Hi, I'm the other author on this paper. You've asked a good question. I had originally planned on writing an agentic_reduce operator to complement the agentic_map operator, but the more I thought about it, the more I realized I couldn't come up with a use case for it that wasn't contrived. Instead, having the main agent write scripts that perform aggregations on the result of an agentic_map or llm_map call made a lot more sense.
It's quite possible that's wrong. If so, I would write llm_reduce like this: it would spawn a sub-task for every pair of elements in the list, which would call an LLM with a prompt telling it how to combine the two elements into one. The output type of the reduce operation would need to be the same as the input type, just like in normal map/reduce. This allows for a tree of operations to be performed, where the reduction is run log(n) times, resulting in a single value.
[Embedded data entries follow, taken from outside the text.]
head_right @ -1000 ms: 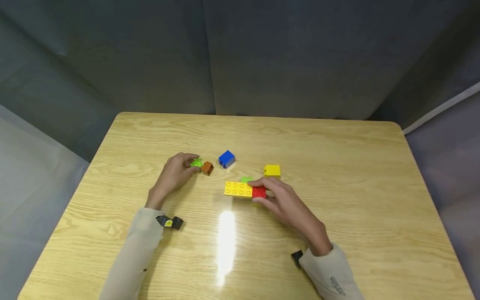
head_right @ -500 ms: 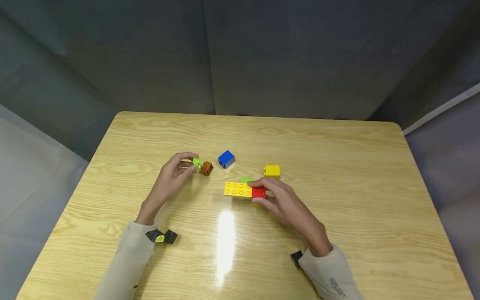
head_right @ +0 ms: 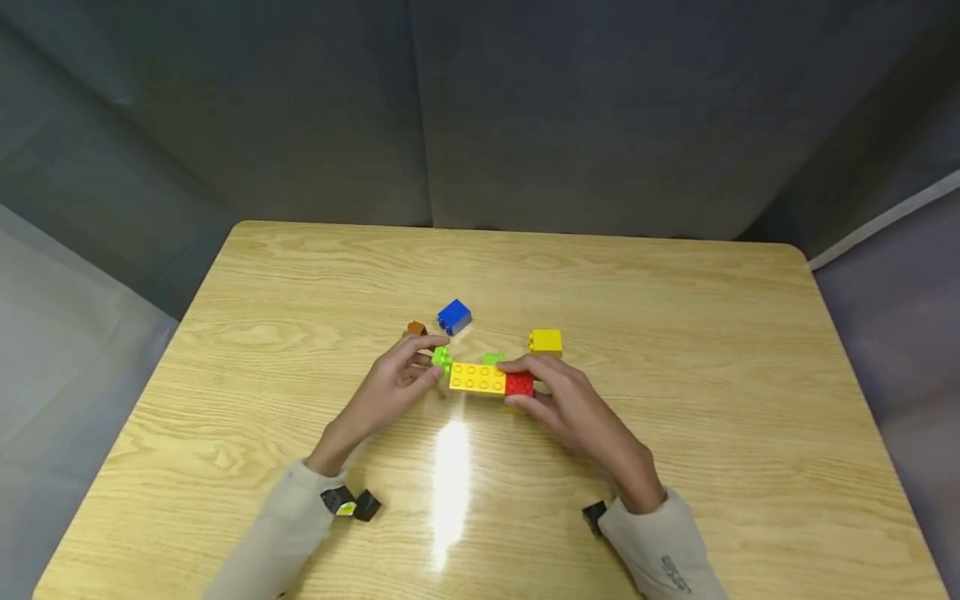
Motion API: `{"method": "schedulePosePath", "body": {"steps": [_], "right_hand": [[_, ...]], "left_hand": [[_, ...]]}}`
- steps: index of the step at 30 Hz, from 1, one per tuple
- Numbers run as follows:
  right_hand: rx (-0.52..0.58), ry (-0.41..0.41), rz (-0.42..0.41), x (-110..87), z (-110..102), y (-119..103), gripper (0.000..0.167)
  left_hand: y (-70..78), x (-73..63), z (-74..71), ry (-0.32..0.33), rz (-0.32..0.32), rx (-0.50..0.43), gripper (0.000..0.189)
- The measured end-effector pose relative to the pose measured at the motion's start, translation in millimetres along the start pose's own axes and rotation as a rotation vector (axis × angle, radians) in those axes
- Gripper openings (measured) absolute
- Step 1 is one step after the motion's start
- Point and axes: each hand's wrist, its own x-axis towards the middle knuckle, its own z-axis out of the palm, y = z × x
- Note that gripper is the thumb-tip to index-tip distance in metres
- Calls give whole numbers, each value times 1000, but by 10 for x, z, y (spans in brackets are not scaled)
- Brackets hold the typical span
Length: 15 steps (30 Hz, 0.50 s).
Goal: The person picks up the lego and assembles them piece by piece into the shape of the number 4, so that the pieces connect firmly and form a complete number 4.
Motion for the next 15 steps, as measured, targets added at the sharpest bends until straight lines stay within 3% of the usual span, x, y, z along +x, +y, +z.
{"method": "schedulePosePath", "body": {"steps": [7,15], "right_hand": [[-17,2,-3,-5,-5,-13,38],[-21,3,-2,-4,1,-19,38]], "left_hand": [[16,-26,103,-5,-95,-78,49],[45,-42,63,-29,-194,-96,45]]}}
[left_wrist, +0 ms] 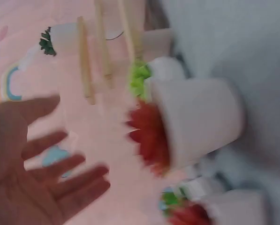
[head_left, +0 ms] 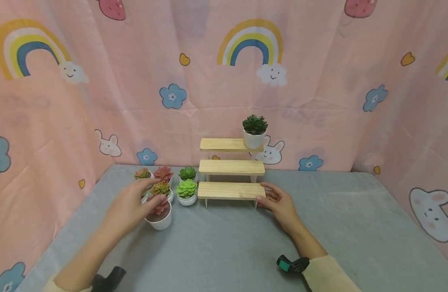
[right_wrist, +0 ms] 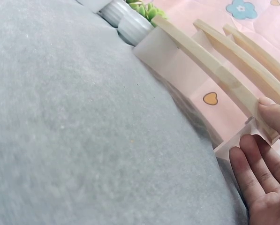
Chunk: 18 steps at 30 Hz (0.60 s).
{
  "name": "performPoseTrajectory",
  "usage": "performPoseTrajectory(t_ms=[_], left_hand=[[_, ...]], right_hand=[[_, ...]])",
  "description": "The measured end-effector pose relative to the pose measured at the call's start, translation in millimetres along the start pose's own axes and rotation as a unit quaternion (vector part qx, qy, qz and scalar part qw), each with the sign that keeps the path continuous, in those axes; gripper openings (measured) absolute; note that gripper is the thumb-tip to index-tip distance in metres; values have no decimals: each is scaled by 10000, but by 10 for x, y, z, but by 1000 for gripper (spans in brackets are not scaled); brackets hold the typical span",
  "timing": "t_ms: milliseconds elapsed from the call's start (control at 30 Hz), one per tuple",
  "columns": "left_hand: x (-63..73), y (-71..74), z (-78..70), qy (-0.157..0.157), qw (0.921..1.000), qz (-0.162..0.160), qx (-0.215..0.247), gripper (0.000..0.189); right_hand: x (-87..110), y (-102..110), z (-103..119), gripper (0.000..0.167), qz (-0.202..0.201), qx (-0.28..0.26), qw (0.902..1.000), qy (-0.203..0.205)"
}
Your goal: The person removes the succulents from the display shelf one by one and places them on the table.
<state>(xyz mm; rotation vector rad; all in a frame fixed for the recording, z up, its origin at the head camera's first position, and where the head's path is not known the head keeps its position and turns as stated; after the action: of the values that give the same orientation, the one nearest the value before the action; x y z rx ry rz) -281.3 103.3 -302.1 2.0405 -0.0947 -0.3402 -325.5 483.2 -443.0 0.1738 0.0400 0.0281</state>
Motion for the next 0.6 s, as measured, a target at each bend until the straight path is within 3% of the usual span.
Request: performPoseTrajectory(t_ms=[200,600], left_hand=[[-247,145,-314,-597,9976,246,257,47],[-893,332,-866,-918,9930,366,644,63]], right_hand=[[19,25,-15,60,-24,65,10000,-26],[-3,0,4,60,52,-88,9999,77]])
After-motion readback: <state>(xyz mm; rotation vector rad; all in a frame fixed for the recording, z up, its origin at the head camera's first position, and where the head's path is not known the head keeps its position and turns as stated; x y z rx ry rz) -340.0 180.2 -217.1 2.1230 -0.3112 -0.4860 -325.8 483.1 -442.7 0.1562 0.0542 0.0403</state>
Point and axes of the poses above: each hand's wrist, its own x-axis away from the middle knuckle, its own y-axis out of the back of the hand, z = x × y, the point moved 10 cm from there along -x, towards the middle knuckle, and after that the axes turned 2 degrees about z, right-handed, at the moved point
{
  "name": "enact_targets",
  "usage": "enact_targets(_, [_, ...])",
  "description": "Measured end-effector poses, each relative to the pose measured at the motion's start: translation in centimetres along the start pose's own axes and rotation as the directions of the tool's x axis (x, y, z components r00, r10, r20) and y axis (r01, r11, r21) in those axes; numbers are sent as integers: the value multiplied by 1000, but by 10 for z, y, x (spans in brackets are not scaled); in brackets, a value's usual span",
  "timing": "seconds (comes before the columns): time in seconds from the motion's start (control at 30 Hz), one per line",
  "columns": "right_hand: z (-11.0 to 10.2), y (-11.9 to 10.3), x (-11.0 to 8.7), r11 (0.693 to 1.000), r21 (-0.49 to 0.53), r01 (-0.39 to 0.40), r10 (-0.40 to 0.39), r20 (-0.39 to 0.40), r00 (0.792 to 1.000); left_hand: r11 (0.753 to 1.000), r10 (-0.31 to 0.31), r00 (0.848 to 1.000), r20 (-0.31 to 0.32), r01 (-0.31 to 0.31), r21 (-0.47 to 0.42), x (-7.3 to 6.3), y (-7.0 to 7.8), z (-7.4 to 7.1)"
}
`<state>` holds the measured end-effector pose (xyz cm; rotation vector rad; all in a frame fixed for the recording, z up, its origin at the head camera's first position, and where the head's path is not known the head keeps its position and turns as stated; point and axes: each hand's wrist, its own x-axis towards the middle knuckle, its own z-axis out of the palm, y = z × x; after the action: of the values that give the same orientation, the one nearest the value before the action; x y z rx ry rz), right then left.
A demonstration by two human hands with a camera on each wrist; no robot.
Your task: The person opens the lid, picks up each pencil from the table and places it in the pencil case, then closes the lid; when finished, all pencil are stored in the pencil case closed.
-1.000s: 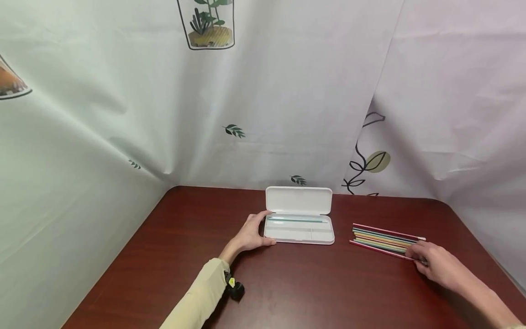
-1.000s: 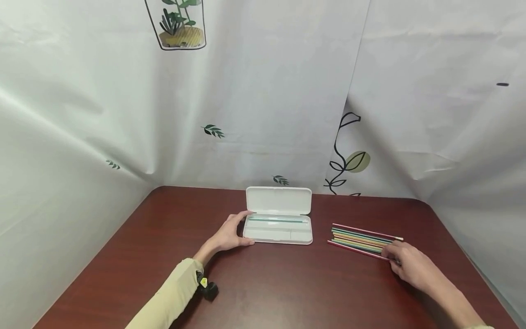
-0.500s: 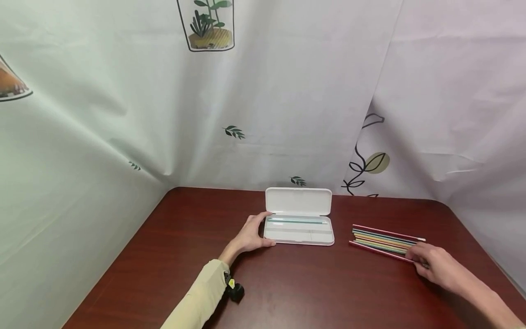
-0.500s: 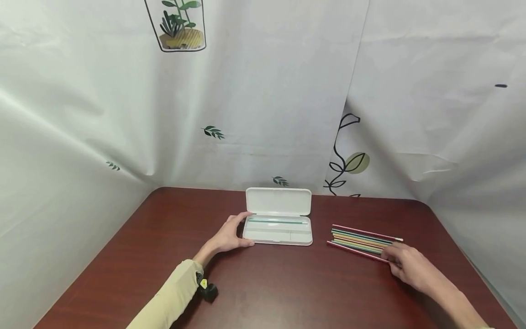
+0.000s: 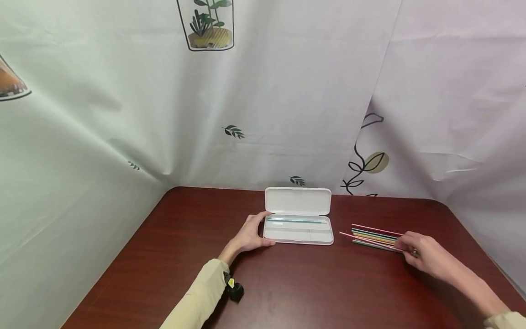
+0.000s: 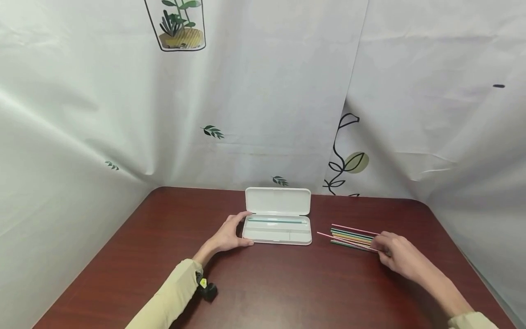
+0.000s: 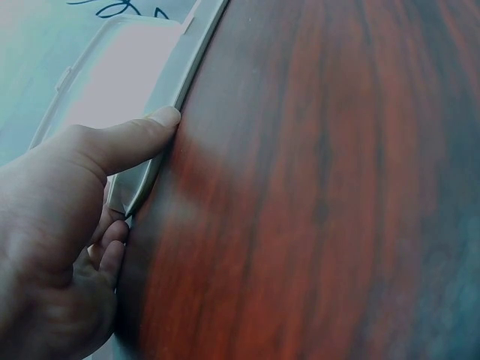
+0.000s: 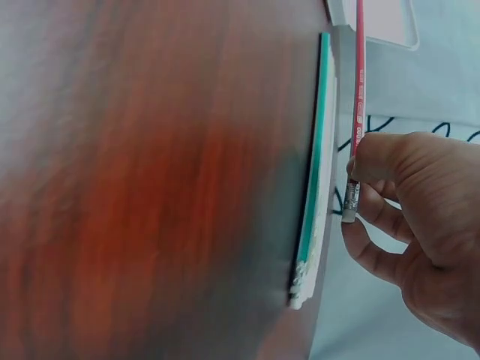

That value should probably be loaded into the LCM database by default, rather than putting it directly into the model's context, to protect the invariant that the model should be able to string together arbitrarily long sequences of maps and reduces without filling up its own context.
I don't think this would be hard to write. It would reuse the same database and parallelism machinery that llm_map and agentic_map use.
Cool! It'll be interesting to follow your work. I've been thinking, as well, about quorum and voting systems that might benefit from some structure. The primitives you've described are great for the "do N things one time each" case, but sometimes I (and the AI) want "do one thing N times: pick the best somehow". (I mean, you can express that with map/reduc over small integers or something, but still: different flavor.) You can even bring public choice theory into it.